## Task brief
Reproduce the top of the data verbatim, through and including the line that contains "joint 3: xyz".
++++ Exercise data ++++
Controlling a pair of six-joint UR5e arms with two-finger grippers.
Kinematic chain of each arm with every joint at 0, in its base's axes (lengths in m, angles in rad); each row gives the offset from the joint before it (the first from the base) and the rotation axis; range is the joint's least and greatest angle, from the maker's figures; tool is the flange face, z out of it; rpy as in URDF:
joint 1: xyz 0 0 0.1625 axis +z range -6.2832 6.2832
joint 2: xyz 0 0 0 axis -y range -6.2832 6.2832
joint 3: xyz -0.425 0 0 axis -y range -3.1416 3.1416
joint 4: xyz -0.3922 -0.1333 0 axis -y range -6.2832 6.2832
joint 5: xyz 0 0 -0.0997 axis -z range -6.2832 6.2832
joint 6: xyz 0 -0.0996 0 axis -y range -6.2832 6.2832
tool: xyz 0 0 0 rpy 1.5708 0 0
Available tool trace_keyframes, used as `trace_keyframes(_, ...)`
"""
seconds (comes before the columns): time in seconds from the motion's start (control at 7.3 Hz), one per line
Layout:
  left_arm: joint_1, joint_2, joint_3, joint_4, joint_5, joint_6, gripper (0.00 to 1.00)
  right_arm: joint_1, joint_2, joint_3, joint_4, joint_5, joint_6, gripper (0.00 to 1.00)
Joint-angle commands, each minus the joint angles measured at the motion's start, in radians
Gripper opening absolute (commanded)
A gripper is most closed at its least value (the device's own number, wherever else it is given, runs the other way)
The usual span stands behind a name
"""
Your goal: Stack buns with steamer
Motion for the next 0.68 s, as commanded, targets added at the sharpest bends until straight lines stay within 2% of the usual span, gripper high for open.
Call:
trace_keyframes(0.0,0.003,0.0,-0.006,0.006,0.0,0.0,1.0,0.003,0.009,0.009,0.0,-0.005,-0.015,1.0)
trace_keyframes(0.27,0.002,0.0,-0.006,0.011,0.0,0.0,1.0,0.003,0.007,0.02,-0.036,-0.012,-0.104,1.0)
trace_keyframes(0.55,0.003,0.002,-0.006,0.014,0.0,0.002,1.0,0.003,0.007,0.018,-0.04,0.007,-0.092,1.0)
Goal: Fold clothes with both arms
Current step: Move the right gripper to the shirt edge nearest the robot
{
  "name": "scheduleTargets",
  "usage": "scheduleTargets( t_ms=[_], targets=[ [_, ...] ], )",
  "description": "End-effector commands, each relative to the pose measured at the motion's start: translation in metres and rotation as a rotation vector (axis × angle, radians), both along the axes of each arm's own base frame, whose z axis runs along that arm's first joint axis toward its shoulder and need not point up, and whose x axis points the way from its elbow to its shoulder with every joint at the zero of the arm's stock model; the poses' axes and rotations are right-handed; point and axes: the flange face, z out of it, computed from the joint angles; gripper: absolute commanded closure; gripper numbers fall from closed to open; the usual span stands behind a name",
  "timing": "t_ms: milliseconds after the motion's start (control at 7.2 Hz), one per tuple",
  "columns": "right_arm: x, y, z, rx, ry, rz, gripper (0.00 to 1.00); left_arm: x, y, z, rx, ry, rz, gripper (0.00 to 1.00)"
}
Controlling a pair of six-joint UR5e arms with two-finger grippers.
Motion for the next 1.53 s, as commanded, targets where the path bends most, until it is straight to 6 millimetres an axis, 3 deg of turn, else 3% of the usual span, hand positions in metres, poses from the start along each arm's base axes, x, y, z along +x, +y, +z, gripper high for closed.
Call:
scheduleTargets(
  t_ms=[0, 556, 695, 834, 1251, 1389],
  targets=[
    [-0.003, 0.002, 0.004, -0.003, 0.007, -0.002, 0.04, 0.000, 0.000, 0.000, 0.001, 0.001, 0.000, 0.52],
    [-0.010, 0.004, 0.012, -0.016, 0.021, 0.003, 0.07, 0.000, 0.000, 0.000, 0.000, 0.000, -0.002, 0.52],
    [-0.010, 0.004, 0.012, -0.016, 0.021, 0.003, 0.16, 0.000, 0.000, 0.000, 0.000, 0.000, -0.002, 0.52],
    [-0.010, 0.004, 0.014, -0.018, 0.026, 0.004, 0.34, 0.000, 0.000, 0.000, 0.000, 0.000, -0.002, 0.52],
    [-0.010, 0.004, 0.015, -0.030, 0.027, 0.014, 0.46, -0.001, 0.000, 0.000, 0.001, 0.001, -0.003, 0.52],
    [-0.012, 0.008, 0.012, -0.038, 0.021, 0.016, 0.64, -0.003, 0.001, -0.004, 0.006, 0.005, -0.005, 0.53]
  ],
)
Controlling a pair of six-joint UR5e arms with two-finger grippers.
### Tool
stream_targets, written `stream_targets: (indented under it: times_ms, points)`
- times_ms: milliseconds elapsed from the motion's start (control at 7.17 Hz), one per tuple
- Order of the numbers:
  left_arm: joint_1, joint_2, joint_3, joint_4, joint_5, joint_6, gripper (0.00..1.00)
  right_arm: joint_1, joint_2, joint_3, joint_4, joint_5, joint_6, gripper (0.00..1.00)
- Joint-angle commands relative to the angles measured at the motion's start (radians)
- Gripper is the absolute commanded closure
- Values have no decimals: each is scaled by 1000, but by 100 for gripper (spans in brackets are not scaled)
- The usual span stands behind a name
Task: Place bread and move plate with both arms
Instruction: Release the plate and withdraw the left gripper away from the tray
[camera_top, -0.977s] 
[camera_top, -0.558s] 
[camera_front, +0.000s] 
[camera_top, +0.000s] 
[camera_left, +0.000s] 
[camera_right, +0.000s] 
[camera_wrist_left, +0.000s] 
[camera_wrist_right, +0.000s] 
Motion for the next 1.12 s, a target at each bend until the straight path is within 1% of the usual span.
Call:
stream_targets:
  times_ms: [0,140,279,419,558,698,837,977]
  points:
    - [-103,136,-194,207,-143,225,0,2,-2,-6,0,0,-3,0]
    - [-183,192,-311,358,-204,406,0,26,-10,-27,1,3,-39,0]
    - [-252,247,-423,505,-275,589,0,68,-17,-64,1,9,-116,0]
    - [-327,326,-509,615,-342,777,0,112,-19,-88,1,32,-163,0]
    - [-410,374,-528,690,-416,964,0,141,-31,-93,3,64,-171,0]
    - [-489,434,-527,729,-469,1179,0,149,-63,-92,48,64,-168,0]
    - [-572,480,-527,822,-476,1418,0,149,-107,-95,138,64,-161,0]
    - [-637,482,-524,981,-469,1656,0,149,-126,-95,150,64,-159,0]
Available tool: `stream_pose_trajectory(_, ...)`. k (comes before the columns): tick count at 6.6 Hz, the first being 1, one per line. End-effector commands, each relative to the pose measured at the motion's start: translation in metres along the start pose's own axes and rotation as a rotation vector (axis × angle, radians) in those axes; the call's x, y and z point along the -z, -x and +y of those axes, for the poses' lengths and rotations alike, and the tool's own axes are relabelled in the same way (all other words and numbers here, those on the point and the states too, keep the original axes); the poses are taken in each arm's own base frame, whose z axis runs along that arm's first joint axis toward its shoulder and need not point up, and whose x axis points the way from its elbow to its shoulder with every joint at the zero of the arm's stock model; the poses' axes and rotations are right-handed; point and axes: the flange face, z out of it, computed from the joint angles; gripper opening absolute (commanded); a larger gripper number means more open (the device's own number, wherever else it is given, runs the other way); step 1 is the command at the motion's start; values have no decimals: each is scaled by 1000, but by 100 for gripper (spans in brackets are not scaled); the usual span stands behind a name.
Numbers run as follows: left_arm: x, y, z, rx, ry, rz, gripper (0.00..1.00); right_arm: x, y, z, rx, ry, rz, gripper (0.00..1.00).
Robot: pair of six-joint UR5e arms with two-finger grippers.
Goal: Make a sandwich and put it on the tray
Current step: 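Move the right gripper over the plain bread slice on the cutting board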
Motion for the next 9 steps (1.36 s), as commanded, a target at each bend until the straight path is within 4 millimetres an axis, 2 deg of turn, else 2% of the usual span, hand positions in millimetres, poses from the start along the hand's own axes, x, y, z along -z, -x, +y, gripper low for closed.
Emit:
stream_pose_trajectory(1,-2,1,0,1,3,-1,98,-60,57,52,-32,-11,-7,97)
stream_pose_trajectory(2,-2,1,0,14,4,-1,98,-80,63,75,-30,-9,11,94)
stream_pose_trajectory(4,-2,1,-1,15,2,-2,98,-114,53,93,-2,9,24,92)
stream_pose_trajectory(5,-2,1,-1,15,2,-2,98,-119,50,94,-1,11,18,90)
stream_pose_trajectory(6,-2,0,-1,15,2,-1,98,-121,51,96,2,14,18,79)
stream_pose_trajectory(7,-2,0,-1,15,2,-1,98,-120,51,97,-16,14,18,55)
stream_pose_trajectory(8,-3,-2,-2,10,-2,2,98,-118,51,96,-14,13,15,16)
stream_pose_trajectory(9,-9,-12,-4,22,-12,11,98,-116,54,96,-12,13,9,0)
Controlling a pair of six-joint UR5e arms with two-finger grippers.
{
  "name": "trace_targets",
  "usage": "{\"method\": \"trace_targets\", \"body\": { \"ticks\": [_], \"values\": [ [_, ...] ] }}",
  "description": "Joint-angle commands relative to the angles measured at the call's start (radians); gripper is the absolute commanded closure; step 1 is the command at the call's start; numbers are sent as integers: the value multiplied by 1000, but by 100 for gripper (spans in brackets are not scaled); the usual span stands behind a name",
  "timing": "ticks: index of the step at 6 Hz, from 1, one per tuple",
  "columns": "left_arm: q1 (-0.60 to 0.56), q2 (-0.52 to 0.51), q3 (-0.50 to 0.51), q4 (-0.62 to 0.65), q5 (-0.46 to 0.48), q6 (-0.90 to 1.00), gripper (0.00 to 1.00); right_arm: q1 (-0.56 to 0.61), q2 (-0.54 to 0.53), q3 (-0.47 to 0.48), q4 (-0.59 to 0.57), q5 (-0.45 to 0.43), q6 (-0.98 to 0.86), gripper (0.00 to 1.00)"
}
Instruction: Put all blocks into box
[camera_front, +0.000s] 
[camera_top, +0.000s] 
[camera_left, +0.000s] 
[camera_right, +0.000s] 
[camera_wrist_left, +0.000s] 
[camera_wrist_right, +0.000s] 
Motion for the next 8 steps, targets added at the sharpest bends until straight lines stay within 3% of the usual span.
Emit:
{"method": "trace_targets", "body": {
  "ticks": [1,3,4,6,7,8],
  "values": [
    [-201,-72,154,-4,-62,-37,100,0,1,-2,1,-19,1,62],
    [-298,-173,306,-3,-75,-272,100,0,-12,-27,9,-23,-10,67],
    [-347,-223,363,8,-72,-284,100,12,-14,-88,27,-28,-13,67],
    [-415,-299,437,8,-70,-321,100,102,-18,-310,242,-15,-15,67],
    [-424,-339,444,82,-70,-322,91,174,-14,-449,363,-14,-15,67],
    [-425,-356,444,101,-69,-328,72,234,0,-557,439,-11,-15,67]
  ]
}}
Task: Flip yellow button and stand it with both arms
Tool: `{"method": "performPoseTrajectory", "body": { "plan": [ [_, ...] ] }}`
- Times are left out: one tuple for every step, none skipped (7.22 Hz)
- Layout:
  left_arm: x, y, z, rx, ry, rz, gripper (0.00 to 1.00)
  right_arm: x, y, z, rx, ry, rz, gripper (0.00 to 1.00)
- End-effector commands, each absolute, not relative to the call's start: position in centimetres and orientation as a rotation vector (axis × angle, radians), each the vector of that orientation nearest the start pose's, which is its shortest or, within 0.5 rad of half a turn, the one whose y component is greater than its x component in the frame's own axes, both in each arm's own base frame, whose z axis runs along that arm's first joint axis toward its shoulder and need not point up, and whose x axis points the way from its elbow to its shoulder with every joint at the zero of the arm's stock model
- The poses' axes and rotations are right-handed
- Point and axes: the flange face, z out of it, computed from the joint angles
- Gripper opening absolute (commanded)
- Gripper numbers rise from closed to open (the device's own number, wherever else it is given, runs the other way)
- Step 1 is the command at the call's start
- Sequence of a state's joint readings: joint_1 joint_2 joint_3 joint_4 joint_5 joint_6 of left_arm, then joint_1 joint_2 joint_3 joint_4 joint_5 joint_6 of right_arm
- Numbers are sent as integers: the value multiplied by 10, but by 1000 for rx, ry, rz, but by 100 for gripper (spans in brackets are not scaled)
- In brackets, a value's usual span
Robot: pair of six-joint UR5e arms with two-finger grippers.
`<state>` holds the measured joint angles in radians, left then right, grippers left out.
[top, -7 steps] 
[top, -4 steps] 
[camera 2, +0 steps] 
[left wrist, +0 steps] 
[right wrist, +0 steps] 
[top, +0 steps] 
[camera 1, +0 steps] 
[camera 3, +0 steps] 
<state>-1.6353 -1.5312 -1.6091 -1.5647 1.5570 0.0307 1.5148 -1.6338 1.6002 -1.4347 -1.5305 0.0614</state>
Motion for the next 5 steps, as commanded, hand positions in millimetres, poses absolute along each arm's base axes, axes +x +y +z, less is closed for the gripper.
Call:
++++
## Exercise result
Controlling a pair of six-joint UR5e arms with two-finger grippers.
Kinematic chain of each arm with every joint at 0, in its base's axes (lengths in m, angles in rad); each row gives the offset from the joint before it (the first from the base) and the rotation axis; range is the joint's least and greatest angle, from the maker's figures; tool is the flange face, z out of it; rpy as in URDF:
joint 1: xyz 0 0 0.1625 axis +z range -6.2832 6.2832
joint 2: xyz 0 0 0 axis -y range -6.2832 6.2832
joint 3: xyz -0.425 0 0 axis -y range -3.1416 3.1416

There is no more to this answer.